INSTRUCTIONS FOR THE TASK: Collect every line in the records below that contains the word "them".

(Recorded data)
·····

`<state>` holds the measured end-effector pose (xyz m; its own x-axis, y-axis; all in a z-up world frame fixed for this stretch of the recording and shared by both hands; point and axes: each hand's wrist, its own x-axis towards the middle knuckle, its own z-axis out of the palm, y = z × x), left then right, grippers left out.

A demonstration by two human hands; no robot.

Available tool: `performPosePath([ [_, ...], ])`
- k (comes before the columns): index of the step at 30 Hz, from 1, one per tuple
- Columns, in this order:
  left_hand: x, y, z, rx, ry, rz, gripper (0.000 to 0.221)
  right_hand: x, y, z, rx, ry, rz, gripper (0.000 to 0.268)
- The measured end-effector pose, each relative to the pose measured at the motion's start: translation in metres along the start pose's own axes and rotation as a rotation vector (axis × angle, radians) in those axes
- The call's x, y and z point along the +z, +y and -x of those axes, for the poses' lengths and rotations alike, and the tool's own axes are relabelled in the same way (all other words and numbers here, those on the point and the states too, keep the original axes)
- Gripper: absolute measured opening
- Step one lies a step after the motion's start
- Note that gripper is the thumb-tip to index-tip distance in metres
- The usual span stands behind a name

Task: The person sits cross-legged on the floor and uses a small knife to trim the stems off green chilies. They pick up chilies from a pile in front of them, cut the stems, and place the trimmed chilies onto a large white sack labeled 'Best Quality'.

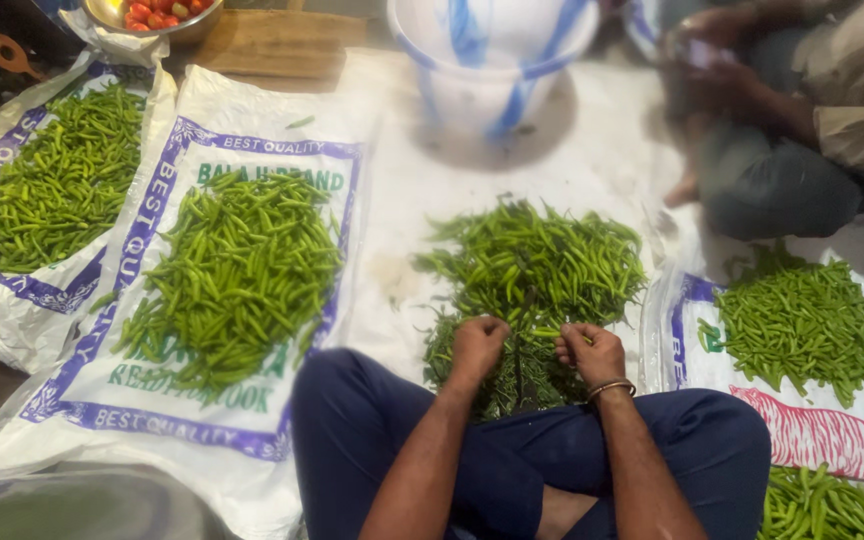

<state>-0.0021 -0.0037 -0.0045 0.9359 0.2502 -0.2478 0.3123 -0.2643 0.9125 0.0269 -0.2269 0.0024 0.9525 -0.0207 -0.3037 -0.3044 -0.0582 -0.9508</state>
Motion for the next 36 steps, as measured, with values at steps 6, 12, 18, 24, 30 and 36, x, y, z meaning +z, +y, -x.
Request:
performPosePath([
  [6, 0.015, -0.02, -0.005, 0.073, -0.085, -0.099, 0.025, 0.001, 0.007, -0.004, 0.018, 0.009, 0.003, 0.025],
  [12, 0.033, -0.045, -0.028, -0.05, -0.202, -0.419, 0.026, -0.001, 0.019, -0.007, 0.126, 0.049, 0.15, 0.024],
  [18, -0.019, 0.001, 0.005, -0.053, -0.372, -0.195, 0.04, -0.002, 0.004, 0.009, 0.055, -0.213, -0.146, 0.025],
  [24, -0.032, 0.04, 0.022, 0.092, -0.327, 0.215, 0.035, 0.016, -0.005, 0.015, 0.021, -0.29, -0.198, 0.024],
  [30, -0.026, 0.026, 0.015, -0.009, -0.267, 0.182, 0.031, 0.022, 0.01, 0.008, -0.044, -0.241, -0.12, 0.019],
  [36, -0.006, -0.004, 0.003, -0.022, 0.182, -0.123, 0.027, 0.019, 0.036, -0.006, -0.263, 0.072, 0.557, 0.021],
])
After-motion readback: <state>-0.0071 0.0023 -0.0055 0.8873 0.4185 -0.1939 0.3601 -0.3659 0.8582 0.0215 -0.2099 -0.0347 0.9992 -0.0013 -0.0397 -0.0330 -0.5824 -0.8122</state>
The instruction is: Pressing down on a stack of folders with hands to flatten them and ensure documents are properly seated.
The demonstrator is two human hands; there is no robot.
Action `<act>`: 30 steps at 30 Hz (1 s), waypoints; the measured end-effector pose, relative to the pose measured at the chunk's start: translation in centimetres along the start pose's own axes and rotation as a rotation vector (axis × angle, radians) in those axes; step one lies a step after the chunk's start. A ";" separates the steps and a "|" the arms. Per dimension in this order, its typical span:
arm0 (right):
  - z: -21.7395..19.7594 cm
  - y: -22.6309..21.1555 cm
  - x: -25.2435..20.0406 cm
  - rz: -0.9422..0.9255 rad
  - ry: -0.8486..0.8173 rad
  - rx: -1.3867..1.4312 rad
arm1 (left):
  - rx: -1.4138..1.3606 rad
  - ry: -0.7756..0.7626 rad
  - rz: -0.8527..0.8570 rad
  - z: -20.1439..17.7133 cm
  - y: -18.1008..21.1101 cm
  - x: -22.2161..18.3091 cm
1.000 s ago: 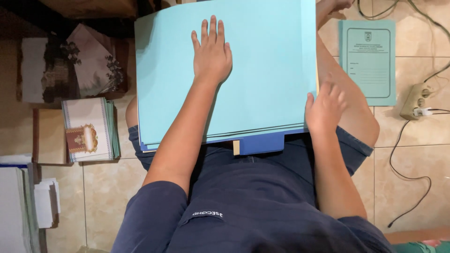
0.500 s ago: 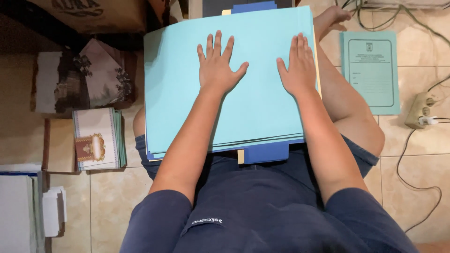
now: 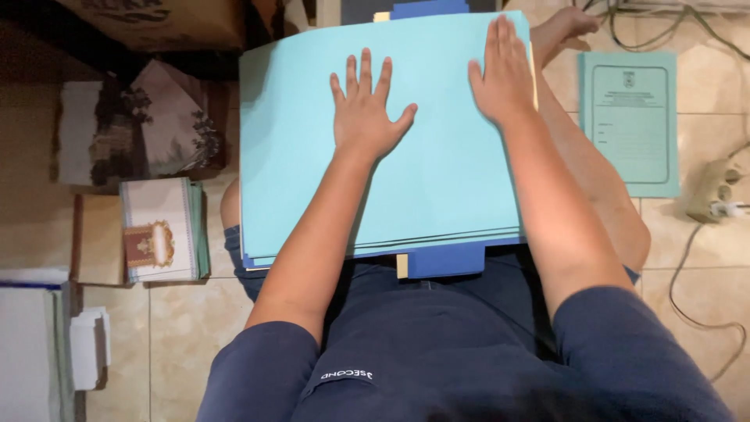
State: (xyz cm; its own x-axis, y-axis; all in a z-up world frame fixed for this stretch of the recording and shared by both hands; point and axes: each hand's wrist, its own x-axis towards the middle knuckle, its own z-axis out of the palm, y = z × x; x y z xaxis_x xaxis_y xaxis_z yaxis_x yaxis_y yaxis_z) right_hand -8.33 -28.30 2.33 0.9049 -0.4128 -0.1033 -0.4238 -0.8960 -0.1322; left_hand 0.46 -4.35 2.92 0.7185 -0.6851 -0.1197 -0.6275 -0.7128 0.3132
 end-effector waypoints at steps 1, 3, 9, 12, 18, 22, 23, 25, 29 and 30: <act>0.1 0.6 1.0 -0.011 0.002 0.005 | 0.006 0.005 -0.010 -0.1 0.2 0.0; 0.3 1.7 2.7 -0.035 0.074 0.095 | -0.018 -0.017 -0.042 -0.2 0.5 0.0; 2.6 1.2 -5.0 -0.025 0.121 0.058 | 0.029 0.061 -0.110 1.2 0.3 0.9; 4.0 0.6 -12.3 -0.061 0.173 0.018 | 0.055 0.078 -0.127 1.5 0.3 1.0; 3.6 -0.2 -16.9 -0.056 0.093 0.048 | 0.095 -0.009 -0.080 0.3 0.4 0.4; 2.3 0.2 -9.2 -0.074 0.066 0.033 | 0.072 -0.020 -0.058 0.1 0.4 0.3; 1.6 0.0 -6.9 -0.023 0.028 0.034 | 0.053 -0.013 -0.054 0.2 0.3 0.3; 1.1 0.1 -2.4 0.024 -0.008 0.038 | 0.039 -0.002 -0.053 0.4 0.3 0.3; 1.0 0.8 2.9 -0.040 0.097 0.086 | 0.023 0.023 -0.076 0.7 0.4 0.8; 0.7 0.7 3.1 -0.044 0.072 0.104 | 0.013 0.028 -0.099 0.8 0.5 0.7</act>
State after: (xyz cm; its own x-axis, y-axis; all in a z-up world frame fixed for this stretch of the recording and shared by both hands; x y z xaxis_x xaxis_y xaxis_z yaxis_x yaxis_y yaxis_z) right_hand -5.86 -30.12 1.21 0.9217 -0.3870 -0.0249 -0.3816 -0.8936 -0.2365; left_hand 0.43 -5.35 2.28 0.7852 -0.6070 -0.1226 -0.5570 -0.7788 0.2885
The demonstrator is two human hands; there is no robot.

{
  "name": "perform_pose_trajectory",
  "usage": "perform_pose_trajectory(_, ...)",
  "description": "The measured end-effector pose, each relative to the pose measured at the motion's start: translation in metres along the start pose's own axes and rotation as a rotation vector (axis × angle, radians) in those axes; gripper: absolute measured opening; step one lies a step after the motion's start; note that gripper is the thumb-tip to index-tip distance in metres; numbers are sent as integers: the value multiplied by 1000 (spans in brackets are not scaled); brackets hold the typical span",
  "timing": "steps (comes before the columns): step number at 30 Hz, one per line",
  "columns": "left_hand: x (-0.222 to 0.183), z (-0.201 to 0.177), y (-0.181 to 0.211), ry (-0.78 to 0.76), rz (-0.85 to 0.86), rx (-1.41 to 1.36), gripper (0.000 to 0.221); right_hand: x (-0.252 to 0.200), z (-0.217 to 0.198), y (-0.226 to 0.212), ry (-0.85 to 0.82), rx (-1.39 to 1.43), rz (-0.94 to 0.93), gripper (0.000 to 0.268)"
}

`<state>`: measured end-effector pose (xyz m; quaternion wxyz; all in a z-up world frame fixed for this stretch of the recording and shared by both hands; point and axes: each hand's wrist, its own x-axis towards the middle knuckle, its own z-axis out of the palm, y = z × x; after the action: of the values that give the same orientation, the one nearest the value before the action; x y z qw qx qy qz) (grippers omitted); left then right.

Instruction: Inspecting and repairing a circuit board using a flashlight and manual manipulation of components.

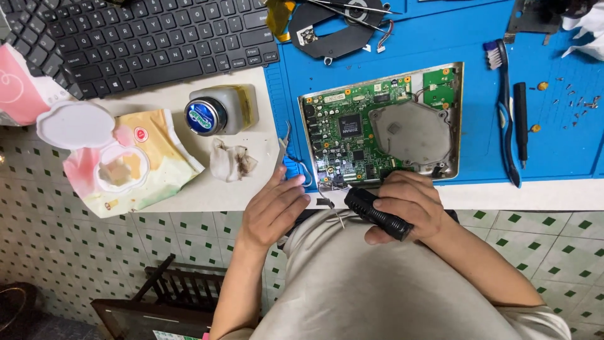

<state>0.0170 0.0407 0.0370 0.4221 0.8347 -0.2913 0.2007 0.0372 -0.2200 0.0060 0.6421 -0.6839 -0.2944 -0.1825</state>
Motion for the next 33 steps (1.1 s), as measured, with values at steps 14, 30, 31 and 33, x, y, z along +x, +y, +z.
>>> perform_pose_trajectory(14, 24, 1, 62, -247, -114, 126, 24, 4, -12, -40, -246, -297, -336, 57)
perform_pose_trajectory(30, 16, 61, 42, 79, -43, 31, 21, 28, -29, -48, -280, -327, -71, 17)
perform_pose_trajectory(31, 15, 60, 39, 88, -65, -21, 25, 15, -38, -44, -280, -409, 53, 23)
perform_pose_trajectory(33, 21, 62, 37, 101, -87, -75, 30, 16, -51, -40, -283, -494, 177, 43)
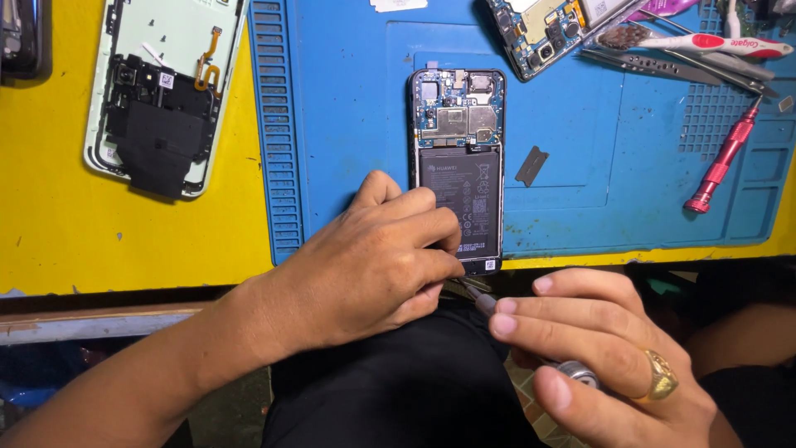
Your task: Disassembling a mobile phone to remove the battery and internal circuit boards using repair tools.
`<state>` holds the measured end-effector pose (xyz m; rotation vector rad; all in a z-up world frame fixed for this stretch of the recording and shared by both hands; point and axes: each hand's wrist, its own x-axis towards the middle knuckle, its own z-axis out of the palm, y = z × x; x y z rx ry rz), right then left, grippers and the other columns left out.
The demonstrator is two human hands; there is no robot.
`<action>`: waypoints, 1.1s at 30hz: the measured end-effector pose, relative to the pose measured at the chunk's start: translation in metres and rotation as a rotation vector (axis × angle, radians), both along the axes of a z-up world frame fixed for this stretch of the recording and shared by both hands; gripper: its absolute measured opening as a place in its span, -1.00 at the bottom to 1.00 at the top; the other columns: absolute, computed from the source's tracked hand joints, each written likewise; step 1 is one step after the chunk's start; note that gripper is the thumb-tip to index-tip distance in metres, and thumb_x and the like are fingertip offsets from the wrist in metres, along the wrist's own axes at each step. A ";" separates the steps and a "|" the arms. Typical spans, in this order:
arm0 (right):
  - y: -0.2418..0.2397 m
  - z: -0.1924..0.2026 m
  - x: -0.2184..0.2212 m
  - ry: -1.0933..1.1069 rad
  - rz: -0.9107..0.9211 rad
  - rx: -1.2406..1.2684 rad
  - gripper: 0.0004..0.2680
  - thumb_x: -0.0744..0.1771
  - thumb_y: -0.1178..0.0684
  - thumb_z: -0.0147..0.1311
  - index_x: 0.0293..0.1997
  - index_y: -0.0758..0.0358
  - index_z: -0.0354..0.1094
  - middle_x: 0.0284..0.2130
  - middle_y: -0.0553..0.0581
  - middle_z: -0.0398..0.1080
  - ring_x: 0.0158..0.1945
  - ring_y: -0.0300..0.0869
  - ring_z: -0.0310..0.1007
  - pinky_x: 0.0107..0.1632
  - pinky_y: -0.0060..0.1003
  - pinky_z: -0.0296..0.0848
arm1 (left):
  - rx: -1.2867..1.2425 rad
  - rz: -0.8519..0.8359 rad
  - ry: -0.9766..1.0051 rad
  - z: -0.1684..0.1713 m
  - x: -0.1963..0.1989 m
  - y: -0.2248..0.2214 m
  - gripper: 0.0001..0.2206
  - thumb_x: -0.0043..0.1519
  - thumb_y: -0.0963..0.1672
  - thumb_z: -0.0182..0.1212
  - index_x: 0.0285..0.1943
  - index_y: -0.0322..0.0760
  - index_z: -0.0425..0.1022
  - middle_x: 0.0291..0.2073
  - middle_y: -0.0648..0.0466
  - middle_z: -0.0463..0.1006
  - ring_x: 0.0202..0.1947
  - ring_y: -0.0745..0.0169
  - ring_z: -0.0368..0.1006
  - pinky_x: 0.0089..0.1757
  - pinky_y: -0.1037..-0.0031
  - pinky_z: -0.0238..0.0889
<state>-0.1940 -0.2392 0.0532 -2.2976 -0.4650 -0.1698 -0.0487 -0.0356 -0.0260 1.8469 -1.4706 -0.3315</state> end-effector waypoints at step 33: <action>0.001 -0.013 0.020 -0.086 -0.009 -0.137 -0.77 0.30 0.12 0.19 0.04 0.10 0.33 -0.10 0.15 0.55 0.01 -0.04 0.63 0.25 0.04 0.62 | 0.537 0.482 -0.746 0.026 0.131 0.119 -0.93 0.47 -0.12 0.33 -0.05 -0.12 0.69 -0.21 0.12 0.69 -0.22 0.15 0.62 -0.12 0.25 0.47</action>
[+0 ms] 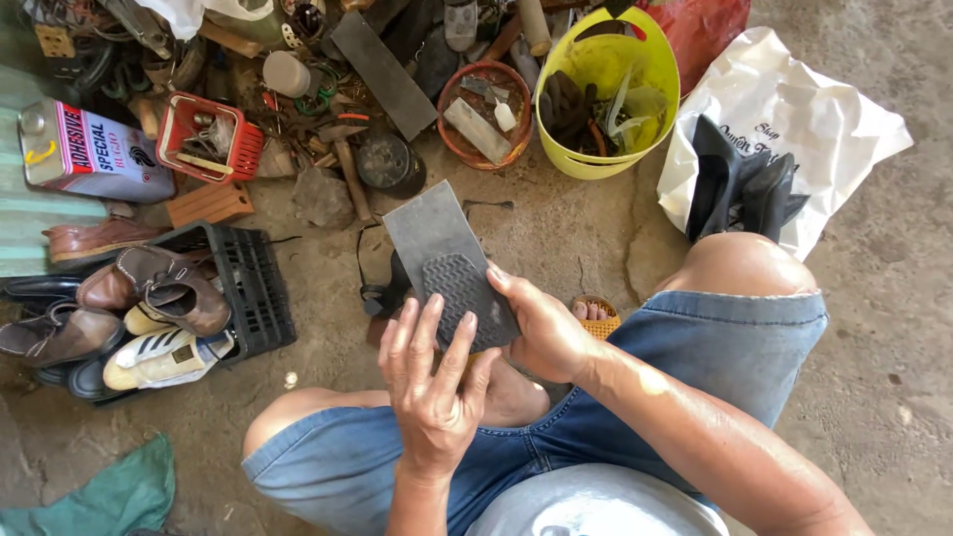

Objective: Cutting a rubber sole piece with scissors and fitting it to the heel of a shoe

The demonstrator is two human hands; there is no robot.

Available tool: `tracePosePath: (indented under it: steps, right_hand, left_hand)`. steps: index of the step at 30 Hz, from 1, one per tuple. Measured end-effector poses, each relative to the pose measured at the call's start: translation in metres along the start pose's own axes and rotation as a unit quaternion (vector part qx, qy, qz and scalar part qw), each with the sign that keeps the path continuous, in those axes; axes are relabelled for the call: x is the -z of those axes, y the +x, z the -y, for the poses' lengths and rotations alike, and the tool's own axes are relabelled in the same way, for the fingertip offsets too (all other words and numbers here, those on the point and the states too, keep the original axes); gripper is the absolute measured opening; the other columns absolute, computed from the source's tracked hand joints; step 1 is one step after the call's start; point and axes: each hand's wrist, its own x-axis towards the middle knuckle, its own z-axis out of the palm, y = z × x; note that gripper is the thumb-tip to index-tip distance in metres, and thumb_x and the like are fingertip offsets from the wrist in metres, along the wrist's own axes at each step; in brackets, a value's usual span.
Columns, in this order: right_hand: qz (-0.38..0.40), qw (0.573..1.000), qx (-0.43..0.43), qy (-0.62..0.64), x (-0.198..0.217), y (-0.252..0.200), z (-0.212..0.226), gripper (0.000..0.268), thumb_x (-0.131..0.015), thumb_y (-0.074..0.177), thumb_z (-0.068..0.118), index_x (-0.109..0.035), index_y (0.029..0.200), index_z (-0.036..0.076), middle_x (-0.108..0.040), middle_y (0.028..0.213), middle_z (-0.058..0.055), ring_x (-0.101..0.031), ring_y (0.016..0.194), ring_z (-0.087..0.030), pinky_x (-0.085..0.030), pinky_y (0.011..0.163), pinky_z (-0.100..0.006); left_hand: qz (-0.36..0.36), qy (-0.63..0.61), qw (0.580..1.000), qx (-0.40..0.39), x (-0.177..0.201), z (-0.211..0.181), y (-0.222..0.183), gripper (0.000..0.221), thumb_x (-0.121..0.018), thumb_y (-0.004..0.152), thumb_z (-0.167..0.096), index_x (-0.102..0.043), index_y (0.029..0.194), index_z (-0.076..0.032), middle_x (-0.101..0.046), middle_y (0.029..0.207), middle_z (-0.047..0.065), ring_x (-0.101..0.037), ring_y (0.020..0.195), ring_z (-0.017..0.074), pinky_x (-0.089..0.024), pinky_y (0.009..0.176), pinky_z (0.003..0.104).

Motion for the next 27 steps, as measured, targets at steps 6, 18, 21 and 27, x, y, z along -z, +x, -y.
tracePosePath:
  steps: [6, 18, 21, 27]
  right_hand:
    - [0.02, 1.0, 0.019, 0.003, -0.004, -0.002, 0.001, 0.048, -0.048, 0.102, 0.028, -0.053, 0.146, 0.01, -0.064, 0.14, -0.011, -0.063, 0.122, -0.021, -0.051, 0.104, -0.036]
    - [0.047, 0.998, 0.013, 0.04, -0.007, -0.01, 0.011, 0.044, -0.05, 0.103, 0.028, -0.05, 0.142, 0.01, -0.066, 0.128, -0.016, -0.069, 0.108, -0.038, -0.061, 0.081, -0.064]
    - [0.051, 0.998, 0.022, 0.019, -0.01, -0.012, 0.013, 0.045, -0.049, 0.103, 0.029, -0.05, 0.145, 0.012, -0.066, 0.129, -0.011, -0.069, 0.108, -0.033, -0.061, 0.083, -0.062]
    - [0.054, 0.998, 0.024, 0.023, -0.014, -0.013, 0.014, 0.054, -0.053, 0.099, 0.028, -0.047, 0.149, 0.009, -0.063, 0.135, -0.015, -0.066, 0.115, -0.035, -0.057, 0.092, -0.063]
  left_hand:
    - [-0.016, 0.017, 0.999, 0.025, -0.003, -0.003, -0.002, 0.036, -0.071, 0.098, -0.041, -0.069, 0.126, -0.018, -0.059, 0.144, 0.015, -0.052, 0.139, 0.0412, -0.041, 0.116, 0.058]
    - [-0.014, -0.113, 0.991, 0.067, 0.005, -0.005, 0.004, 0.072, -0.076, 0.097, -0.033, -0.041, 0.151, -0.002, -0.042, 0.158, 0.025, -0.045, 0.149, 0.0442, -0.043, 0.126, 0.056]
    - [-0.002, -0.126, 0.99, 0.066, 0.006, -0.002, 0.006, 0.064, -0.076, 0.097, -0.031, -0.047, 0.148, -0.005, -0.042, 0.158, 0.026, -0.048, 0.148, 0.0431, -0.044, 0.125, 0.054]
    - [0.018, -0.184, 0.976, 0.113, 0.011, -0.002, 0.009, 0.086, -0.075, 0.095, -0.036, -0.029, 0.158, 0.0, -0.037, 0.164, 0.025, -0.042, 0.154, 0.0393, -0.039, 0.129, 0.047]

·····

SOLUTION FOR THIS TASK:
Task: The person sits cross-legged on the floor and uses a small knife to trim the stems off green chilies. They pick up chilies from a pile in front of them, cut the stems, and place the trimmed chilies onto a large white sack labeled 'Best Quality'.
The instruction is: Pressing down on a stack of folders with hands to flatten them and ensure documents are properly seated.

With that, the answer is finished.